TALLAHASSEE, Fla. (WTXL) - The Florida Department of Health (FDOH) is reporting the first flu-related death of the season.

According to the department's reports, it was child who did not get their flu shot this year. They say the child had no health conditions and say this is the first pediatric death reported so far during the 2017-2018 season.

While rare, there are flu-related deaths each season. Last season, FDOH received 11 reports of flu-related pediatric deaths, most of those occurring in unvaccinated children with underlying health conditions.

Children, especially those with underlying health conditions, are at higher risk of severe outcomes from influnza infection. But the flu isn't the only risk children face during this season.

RSV, or respiratory syncytial virus is a common respiratory virus that usually causes mild, cold-like symptoms, according to the CDC. While the virus is normally not a threat for most adults, it can be serious for infants and older adults.

In fact, RSV is the most common cause of bronchiolitis, inflammation of the small airways in the lung, and pneumonia, infection of the lungs, in children younger than 1 year of age in the United States.

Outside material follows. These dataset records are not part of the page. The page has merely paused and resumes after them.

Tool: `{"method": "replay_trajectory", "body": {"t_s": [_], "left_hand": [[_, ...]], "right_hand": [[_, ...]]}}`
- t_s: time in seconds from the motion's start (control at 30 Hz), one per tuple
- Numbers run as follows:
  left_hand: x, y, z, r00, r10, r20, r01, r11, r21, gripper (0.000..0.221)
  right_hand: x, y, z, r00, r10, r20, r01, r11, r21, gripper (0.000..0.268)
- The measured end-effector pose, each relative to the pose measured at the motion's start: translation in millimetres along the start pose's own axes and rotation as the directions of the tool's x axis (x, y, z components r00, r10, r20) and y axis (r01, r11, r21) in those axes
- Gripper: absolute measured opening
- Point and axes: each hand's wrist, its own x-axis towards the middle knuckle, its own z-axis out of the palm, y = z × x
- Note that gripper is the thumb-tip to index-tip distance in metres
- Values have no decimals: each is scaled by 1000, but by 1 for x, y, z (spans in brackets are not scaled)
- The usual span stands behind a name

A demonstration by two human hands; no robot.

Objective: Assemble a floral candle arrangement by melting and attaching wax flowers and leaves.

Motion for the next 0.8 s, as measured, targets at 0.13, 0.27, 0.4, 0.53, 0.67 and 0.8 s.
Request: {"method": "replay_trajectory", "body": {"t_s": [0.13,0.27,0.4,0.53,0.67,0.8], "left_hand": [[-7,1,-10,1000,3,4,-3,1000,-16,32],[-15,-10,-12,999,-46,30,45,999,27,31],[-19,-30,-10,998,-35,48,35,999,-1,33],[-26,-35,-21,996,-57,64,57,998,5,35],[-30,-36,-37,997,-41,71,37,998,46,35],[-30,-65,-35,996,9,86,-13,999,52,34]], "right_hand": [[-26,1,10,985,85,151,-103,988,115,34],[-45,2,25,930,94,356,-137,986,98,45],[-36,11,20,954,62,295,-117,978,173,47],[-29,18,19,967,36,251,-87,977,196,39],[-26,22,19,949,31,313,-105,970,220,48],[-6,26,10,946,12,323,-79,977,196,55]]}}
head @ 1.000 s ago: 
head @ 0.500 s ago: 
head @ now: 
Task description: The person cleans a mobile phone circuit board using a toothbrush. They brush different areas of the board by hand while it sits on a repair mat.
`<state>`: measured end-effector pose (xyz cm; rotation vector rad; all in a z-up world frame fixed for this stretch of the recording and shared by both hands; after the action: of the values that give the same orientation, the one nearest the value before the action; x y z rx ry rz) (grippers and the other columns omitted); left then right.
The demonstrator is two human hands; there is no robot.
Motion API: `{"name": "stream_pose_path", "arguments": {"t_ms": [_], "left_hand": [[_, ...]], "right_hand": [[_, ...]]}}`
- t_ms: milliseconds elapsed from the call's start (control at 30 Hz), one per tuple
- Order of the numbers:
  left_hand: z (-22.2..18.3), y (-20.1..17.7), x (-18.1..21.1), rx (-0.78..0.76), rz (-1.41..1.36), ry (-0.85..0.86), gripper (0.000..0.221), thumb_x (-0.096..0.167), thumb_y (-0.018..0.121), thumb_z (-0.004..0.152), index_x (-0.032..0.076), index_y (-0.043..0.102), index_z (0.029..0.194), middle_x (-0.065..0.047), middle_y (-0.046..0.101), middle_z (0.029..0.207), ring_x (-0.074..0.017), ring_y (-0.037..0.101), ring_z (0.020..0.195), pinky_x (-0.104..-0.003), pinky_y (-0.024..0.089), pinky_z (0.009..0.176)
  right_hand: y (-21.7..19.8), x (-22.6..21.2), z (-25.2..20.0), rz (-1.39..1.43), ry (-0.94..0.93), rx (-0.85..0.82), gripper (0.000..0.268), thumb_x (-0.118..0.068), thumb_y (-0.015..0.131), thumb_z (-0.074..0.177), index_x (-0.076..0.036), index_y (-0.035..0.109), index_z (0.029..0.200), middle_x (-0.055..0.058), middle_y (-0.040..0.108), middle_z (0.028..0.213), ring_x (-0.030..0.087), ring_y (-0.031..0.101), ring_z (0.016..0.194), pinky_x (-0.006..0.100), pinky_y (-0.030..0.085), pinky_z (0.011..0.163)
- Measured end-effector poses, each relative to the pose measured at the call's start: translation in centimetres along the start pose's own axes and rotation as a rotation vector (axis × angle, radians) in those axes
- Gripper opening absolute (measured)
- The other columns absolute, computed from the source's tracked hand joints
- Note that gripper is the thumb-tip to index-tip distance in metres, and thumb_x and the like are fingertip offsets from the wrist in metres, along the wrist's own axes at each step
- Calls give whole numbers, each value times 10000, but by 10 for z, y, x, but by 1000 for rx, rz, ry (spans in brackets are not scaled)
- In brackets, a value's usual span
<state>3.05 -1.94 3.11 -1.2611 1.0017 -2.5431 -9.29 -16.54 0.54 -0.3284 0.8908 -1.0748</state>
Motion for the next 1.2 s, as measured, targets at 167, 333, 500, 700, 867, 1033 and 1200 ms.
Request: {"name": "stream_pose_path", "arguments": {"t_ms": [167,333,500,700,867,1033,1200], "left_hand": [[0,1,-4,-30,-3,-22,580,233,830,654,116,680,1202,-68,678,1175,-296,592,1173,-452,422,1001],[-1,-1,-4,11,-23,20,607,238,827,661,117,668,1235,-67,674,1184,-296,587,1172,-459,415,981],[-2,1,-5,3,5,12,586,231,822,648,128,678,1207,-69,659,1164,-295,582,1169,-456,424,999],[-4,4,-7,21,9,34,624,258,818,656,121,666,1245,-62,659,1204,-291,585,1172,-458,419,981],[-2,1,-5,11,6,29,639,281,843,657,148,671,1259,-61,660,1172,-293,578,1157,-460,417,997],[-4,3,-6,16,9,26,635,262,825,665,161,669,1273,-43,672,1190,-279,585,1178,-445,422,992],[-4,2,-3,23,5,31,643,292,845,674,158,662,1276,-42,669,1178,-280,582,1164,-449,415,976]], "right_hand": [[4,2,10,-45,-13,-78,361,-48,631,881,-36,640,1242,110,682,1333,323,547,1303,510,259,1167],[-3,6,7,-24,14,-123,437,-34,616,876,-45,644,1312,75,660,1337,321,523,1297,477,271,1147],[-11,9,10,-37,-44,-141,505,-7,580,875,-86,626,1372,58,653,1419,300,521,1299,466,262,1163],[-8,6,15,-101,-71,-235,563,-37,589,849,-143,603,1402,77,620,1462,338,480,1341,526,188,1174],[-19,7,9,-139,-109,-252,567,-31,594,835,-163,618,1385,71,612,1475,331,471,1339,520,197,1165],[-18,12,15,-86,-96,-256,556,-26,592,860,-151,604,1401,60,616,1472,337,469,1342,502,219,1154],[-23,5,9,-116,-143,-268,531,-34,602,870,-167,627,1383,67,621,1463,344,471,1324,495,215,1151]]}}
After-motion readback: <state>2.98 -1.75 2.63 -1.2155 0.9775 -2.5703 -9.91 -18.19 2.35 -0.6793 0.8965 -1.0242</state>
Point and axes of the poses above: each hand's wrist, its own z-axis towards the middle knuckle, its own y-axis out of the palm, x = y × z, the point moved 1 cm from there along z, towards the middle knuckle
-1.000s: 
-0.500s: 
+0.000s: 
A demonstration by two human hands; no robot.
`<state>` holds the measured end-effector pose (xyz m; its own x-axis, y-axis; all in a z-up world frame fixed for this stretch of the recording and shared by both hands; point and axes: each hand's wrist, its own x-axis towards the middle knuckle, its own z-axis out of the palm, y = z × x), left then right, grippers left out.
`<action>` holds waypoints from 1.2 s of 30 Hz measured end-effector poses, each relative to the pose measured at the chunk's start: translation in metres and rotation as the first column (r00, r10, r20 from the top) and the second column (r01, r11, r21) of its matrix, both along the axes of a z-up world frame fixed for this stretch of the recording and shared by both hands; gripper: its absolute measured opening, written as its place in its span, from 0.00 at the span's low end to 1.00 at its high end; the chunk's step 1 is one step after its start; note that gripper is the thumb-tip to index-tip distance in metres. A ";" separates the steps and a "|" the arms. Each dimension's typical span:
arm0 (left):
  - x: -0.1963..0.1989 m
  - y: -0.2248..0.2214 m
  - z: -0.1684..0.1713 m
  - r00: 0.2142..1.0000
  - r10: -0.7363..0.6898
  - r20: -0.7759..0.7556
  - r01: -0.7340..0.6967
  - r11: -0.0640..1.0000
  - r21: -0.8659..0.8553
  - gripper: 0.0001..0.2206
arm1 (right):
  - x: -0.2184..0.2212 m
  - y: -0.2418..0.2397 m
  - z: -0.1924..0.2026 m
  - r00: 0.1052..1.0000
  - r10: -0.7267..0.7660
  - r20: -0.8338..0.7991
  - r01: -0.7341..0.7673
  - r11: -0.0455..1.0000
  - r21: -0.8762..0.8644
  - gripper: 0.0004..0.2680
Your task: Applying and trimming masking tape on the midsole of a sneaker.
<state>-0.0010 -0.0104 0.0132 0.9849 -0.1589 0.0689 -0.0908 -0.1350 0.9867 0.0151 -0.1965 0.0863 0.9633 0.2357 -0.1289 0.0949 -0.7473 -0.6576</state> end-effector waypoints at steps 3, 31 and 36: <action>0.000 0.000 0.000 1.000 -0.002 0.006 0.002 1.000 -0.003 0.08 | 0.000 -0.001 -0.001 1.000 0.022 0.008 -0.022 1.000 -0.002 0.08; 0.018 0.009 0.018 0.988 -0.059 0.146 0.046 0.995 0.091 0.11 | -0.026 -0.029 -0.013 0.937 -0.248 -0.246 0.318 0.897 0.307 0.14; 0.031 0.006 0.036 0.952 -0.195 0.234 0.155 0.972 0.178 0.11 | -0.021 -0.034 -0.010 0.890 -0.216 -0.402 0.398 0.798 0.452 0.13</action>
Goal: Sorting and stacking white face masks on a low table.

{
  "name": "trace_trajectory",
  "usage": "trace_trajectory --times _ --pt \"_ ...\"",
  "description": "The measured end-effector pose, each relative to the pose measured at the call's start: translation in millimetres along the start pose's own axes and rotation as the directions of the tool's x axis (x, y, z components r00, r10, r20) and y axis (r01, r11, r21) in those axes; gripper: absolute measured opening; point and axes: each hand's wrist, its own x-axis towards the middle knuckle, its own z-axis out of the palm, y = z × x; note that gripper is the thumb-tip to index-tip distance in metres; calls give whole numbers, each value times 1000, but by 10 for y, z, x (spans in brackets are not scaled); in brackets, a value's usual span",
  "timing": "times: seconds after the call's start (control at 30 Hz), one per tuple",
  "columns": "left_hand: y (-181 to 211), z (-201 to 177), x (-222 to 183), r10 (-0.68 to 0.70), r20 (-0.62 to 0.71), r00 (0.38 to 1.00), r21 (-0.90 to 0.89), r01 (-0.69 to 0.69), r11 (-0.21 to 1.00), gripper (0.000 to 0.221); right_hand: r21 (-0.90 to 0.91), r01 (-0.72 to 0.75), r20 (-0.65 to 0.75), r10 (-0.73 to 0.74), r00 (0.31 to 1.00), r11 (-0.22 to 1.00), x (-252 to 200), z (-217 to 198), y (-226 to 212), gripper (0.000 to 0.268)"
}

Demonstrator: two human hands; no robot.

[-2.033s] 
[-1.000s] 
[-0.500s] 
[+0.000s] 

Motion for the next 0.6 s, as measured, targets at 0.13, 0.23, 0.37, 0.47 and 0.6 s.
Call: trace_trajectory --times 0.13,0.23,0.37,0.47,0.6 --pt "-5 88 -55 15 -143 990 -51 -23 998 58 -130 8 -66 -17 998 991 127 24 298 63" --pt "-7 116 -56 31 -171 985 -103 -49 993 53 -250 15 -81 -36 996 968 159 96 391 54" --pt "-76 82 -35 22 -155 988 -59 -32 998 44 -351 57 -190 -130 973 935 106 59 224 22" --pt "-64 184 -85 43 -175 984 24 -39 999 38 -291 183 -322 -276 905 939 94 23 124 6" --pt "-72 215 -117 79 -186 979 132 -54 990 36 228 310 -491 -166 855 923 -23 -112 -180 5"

Unfortunately for Florida, RSV activity this year has been higher than levels seen in previous seasons. 

Statistics surrounding influenza activity show much of the same outlook for this season. The FDOH says that flu activity has steadily been increasing over the last few weeks.

More outbreaks have been reported during this part of the season than in previous seasons, which officials say could be an early indication of a more severe season.

However, CDC officials say that flu shots can be effective against severe outcomes from infection, particularly when it comes to children.

The CDC says a study done this year showed that flu vaccination reduced the risk of flu-associated death by half (51 percent) among children with underlying high-risk medical conditions and by nearly two-thirds (65 percent) among healthy children.

The Centers for Disease Control and Prevention recommends several steps in protecting against the flu virus and other illnesses like it.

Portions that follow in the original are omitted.